Every year when October rolls around, we make the trip up across the Notch to Lost Nation Orchard at Heartsong Farm in Northumberland, NH. While there are plenty of apple orchards closer to home, we travel to Heartsong Farm to get the best of the best. It’s a foodie’s journey to pay homage to an orchard where apples and other fruit are grown holistically with a lot of love and a lot of labor.
Lost Nation Orchard is the fruit of Michael Phillips’s vocational calling. Phillips’s orchard is a impressive genetic library of heirloom and specialty breed pome and stone fruits. All trees are grown holistically, reserving synthetic sprays only for last ditch emergencies required to save an heirloom tree.
Phillips is a NH legend. He literally wrote the book on organic apple growing. Actually two books: The Apple Grower and The Holistic Orchard. These books were the inspiration for my own orchard here at Again & Again Farmstead. Once I learned it was possible to grow fruit successfully without synthetic chemicals, I set to work on building my own genetic library of trees.
Sadly Michael Phillips passed away in the winter of 2022. But thankfully, Gracie and Nancy have carried on stewarding the orchard and the farm and are doing a wonderful job of it too!
Not only is Heartsong Farm the perfect reason to visit Northcountry New Hampshire, the fruit reward that awaits you there is well worth it. Apples grown holistically are more dense and flavorful. It’s hard to describe the difference until you experience it.

Many of the heirloom apples have unique flavors you will have never experienced in an apple. Apples are similar to dogs in the way they are heterozygous; meaning they have a great deal of genetic variation. An apple’s seed is the genetic mixing of two different apple tree parents. In this way the only way you can get a new apple tree true to it’s parent is through grafting scions onto rootstock.
But this unique trait about apples and pome fruit in general, allows for infinite possibilities in flavor profiles. Another trait I find interesting about apples is the flavor compounds of different varieties can mimmick other fruit.
There are apples which taste like oranges, pineapples, grapes, cherries, and even bananas! Find yourself a Tolman Sweet close your eyes and bite into it. Then tell me it doesn’t taste like a banana popsicle. I once made a pie from Tolman Sweets I bought at Heartsong Farm and it was the best apple I’ve ever had to this day.

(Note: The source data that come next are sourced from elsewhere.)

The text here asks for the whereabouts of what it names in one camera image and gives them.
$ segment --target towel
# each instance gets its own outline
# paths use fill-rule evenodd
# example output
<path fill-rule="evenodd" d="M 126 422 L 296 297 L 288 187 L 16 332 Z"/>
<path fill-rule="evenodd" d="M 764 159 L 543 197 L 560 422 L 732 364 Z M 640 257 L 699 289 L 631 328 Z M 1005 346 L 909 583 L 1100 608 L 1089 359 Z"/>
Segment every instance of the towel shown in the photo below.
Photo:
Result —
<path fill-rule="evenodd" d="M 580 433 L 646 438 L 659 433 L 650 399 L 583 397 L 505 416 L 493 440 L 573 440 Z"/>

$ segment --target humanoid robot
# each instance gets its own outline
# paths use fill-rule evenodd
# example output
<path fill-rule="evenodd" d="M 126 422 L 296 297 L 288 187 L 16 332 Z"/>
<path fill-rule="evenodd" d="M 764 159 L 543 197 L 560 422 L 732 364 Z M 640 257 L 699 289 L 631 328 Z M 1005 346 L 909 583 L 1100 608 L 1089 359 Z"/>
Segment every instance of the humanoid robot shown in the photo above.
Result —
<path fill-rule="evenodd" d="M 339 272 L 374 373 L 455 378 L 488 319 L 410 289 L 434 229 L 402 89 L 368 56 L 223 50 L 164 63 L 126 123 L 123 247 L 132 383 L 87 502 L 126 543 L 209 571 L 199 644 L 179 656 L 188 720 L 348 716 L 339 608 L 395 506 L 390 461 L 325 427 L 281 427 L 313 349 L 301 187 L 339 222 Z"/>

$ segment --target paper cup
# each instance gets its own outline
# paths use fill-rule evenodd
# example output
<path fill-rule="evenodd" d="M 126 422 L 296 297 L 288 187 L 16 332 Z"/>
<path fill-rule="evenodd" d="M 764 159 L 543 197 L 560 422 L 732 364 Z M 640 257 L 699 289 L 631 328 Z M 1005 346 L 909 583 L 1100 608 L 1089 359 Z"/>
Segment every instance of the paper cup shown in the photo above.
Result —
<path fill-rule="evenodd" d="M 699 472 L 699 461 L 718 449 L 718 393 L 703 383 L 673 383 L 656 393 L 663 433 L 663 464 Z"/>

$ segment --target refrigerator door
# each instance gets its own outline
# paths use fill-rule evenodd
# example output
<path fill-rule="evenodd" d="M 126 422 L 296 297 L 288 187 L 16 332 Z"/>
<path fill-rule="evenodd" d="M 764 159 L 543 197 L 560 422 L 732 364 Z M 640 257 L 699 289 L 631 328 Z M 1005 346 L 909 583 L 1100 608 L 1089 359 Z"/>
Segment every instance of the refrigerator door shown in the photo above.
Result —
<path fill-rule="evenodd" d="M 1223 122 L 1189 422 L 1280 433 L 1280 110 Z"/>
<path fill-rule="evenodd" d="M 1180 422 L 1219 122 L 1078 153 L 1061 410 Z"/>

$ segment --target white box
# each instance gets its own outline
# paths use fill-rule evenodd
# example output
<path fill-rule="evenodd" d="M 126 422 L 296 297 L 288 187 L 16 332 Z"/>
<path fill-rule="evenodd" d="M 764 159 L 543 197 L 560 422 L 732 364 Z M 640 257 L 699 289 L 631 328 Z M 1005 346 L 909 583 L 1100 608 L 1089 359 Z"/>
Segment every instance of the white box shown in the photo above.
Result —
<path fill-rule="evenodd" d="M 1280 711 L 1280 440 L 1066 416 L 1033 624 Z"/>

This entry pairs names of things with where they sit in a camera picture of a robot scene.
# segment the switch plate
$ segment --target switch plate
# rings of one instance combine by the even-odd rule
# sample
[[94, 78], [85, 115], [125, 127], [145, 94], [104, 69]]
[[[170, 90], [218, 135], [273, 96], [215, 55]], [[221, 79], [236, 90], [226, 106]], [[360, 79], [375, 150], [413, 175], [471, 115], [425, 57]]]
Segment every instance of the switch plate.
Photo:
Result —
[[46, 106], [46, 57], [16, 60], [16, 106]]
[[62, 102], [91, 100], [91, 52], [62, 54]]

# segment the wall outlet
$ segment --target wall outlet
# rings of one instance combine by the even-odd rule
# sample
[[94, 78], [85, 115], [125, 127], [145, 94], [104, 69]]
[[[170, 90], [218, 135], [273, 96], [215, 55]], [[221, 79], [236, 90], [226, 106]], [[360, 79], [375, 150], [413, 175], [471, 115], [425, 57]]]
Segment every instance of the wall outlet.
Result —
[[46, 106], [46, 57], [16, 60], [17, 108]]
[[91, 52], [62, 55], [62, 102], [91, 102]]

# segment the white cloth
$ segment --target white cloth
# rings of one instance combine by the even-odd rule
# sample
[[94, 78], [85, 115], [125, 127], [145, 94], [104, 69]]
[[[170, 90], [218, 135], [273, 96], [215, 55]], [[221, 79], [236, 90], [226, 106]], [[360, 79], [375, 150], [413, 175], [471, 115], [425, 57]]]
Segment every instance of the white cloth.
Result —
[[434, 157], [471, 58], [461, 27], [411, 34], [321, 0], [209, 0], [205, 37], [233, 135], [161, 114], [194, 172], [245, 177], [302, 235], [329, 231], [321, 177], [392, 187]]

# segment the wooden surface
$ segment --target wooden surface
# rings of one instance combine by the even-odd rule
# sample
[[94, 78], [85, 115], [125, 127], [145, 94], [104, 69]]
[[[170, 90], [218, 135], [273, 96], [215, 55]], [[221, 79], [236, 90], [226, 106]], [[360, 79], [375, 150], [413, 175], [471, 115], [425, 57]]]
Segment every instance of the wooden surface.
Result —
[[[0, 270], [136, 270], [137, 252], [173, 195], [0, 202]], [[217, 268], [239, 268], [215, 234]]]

Indeed, many of the heirloom varieties taste like other fruit. I suspect before the British Empire’s East India Company transformed the global fruit trade, apples were bred and selected resemble fruits that were more difficult to come by in the colder Northern regions.
So once again, we are blessed to load up on a peck of delicious heirloom apples that taste like no others. The Phillips ladies have kept the farm in great shape and have made a really nice barn space where you can sip delicious mulled cider and select all the different apples you could want. Gracie is super helpful and full of apple knowledge, if you have a question, she has the answers.
Heartsong Farm offers workshops and apprenticeships for holistic orchard management throughout the year. Now that our trees are getting more mature, I’m probably going to do the apprenticeship myself.